> _Assigned task_
Take the listing from its first line through the line that contains "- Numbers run" and please retype those lines exactly, leaving out the pictures.

-----

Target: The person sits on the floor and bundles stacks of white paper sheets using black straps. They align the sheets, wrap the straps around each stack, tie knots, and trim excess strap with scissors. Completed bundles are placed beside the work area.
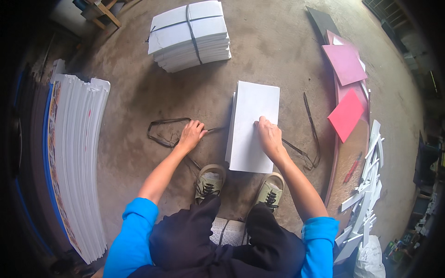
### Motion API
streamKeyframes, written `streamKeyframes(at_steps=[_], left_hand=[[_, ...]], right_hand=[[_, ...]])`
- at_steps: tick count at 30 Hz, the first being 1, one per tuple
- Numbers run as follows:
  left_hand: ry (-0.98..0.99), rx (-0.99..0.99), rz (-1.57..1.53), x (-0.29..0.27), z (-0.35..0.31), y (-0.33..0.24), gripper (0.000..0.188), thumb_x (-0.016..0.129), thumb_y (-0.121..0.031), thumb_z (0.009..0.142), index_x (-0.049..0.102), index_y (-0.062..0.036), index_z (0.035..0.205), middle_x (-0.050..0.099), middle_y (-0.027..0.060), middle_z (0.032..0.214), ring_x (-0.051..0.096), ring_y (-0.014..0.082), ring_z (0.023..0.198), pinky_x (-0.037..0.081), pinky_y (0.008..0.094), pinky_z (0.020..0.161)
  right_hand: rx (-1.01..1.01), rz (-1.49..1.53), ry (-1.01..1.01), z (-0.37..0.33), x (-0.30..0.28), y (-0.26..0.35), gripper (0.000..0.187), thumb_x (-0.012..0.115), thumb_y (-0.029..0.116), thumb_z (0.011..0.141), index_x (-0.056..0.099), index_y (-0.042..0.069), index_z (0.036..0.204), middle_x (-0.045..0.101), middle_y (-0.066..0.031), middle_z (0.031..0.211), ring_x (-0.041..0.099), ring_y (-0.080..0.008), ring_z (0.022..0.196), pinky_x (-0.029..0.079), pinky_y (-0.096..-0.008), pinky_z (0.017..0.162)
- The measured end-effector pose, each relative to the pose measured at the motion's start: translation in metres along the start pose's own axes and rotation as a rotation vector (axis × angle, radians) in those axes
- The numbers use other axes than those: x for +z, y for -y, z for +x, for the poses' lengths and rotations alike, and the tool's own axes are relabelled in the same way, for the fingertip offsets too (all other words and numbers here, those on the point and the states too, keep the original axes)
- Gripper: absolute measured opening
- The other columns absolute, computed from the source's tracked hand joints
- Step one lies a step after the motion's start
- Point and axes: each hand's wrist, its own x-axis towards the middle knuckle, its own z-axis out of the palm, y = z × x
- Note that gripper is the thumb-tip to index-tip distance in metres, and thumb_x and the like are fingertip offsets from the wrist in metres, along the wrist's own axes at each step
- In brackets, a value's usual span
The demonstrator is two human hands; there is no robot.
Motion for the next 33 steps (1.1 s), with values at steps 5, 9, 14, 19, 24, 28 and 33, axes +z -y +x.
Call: streamKeyframes(at_steps=[5, 9, 14, 19, 24, 28, 33], left_hand=[[0.130, 0.039, 0.114, -0.016, 0.008, -0.006, 0.042, 0.063, -0.038, 0.075, 0.047, -0.0100, 0.103, 0.053, 0.0071, 0.095, 0.049, 0.0236, 0.095, 0.041, 0.0381, 0.077], [0.136, 0.114, 0.433, -0.008, 0.002, -0.006, 0.036, 0.065, -0.036, 0.073, 0.055, -0.0094, 0.095, 0.051, 0.0067, 0.100, 0.045, 0.0208, 0.101, 0.040, 0.0358, 0.078], [0.209, -0.247, -0.099, -0.040, 0.004, -0.020, 0.028, 0.049, -0.031, 0.086, 0.058, -0.0044, 0.087, 0.060, 0.0184, 0.086, 0.057, 0.0363, 0.087, 0.045, 0.0482, 0.070], [0.198, -0.069, -0.245, -0.113, 0.038, -0.062, 0.031, 0.043, -0.025, 0.088, 0.062, -0.0014, 0.081, 0.063, 0.0160, 0.080, 0.060, 0.0345, 0.078, 0.046, 0.0430, 0.071], [0.419, -0.214, -0.594, -0.103, 0.054, -0.104, 0.023, 0.053, -0.026, 0.082, 0.070, -0.0116, 0.087, 0.066, 0.0072, 0.079, 0.061, 0.0236, 0.083, 0.044, 0.0347, 0.081], [0.595, -0.441, -0.890, -0.093, 0.070, -0.129, 0.017, 0.063, -0.015, 0.079, 0.068, -0.0073, 0.093, 0.065, 0.0041, 0.080, 0.057, 0.0106, 0.063, 0.044, 0.0233, 0.058], [0.494, -0.556, -1.126, -0.081, 0.065, -0.137, 0.030, 0.073, -0.010, 0.069, 0.064, 0.0023, 0.095, 0.065, 0.0097, 0.084, 0.060, 0.0101, 0.070, 0.047, 0.0207, 0.061]], right_hand=[[0.011, 0.003, -0.024, 0.002, 0.004, -0.004, 0.026, 0.045, 0.022, 0.088, 0.048, -0.003, 0.083, 0.060, -0.0232, 0.080, 0.060, -0.0383, 0.075, 0.048, -0.0449, 0.066], [0.016, 0.009, -0.023, 0.002, 0.005, -0.006, 0.026, 0.046, 0.023, 0.088, 0.048, -0.003, 0.085, 0.060, -0.0230, 0.081, 0.060, -0.0382, 0.076, 0.048, -0.0452, 0.067], [0.009, 0.060, -0.050, -0.001, 0.008, -0.006, 0.025, 0.047, 0.022, 0.087, 0.048, -0.003, 0.081, 0.060, -0.0243, 0.083, 0.060, -0.0391, 0.078, 0.048, -0.0458, 0.067], [0.144, 0.472, 0.204, 0.010, -0.003, -0.019, 0.025, 0.044, 0.015, 0.087, 0.052, -0.006, 0.096, 0.060, -0.0161, 0.074, 0.060, -0.0251, 0.067, 0.048, -0.0365, 0.058], [0.379, 1.269, 0.340, -0.007, -0.024, -0.016, 0.030, 0.035, 0.001, 0.085, 0.050, -0.002, 0.111, 0.050, -0.0033, 0.075, 0.048, -0.0088, 0.052, 0.038, -0.0209, 0.042], [0.371, 1.469, 0.458, -0.021, -0.027, -0.004, 0.036, 0.044, 0.001, 0.086, 0.043, 0.003, 0.122, 0.052, -0.0059, 0.087, 0.046, -0.0064, 0.052, 0.039, -0.0185, 0.044], [0.307, 1.408, 0.449, -0.016, -0.021, 0.003, 0.042, 0.063, 0.015, 0.080, 0.047, -0.001, 0.115, 0.055, -0.0044, 0.075, 0.048, -0.0078, 0.052, 0.037, -0.0213, 0.043]])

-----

> _Task output_
Target: The person sits on the floor and bundles stacks of white paper sheets using black straps. They align the sheets, wrap the straps around each stack, tie knots, and trim excess strap with scissors. Completed bundles are placed beside the work area.
### Motion API
streamKeyframes, written `streamKeyframes(at_steps=[_], left_hand=[[_, ...]], right_hand=[[_, ...]])`
- at_steps: tick count at 30 Hz, the first being 1, one per tuple
- Numbers run as follows:

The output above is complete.